Having someone to lean on, share my date with, cuddle up to on the sofa or bed. I just miss him so much.

Do you have a humorous story you would like to share?

Gosh yes. Not long after he was diagnosed we were in the market for a walk-in bath. He had slipped one too many times and I couldn’t stand the stress of bath time. We went to a big bathroom showroom in Glasgow and wandered around looking at the bathroom suites. Suddenly, I noticed Frani was missing and found him urinating in a display toilet. His only response was, “At least I only did a pee.” I wanted to tell the staff what he had done, but my daughter wouldn’t let me and we made a hasty exit out of the showroom.

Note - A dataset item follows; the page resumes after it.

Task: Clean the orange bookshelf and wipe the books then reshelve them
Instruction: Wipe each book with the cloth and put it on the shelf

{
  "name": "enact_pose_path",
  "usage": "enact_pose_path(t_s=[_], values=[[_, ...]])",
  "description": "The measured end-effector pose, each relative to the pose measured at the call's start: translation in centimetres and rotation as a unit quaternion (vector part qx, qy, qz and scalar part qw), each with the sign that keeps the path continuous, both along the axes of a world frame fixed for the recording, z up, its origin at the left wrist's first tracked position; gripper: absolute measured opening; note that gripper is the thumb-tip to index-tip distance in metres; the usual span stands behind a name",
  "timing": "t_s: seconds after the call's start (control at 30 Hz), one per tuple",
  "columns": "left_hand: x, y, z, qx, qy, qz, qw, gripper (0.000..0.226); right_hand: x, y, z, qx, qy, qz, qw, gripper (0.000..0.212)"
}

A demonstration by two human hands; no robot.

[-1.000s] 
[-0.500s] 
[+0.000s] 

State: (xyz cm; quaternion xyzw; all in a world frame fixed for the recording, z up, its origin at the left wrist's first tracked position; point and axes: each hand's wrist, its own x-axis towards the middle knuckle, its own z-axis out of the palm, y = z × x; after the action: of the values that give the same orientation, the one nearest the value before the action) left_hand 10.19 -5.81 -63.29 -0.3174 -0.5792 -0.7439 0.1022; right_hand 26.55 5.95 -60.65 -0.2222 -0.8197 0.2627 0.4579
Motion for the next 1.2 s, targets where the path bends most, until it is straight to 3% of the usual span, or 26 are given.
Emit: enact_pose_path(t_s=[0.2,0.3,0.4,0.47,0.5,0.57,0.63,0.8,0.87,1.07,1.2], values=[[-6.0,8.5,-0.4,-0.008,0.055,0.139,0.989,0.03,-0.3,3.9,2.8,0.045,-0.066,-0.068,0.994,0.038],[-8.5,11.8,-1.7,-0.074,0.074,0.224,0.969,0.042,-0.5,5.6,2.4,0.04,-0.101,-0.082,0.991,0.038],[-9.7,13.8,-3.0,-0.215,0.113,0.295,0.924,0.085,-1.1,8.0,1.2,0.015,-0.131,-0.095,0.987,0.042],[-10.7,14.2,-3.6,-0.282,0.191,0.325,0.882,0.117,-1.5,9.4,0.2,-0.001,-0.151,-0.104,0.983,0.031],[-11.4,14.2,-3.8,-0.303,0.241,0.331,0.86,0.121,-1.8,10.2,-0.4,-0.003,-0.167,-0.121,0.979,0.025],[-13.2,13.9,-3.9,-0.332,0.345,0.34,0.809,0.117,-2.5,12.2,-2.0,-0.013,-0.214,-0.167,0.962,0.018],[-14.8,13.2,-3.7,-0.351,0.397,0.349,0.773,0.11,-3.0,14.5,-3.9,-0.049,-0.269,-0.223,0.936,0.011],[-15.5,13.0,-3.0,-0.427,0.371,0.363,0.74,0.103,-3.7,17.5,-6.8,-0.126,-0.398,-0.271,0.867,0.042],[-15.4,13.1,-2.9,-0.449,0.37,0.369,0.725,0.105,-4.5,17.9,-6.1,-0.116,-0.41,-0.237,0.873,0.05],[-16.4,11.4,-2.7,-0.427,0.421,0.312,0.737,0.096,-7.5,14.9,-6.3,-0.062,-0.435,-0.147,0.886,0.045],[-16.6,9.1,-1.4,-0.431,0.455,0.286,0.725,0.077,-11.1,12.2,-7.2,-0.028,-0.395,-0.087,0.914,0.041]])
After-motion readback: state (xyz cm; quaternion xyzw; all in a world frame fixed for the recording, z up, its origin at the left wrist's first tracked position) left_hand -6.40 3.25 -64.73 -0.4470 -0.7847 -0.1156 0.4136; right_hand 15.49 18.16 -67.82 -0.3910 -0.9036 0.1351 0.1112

Anything else you would like to add?

I swore that I would look after Frani at home until his journey ended. I had absolutely no concept of the toll the disease would take on both of us. By the time I had to make the decision to place him, I was incredibly ill myself and a broken person. If it hadn’t been for my illness, I think I would never have placed him and I worry about what would have happened to me. Eighteen months later, Frani is happy and calm in his care home and I am beginning to regain my health and well-being. the guilt of placing him lies heavy on my heart, but it was the only option. Another spouse once said to me, “You have a choice whether you fall in the grave with them or save yourself.”

List any resources that you have found helpful in your journey.

Alzheimer’s Scotland has been central in our survival of this disease.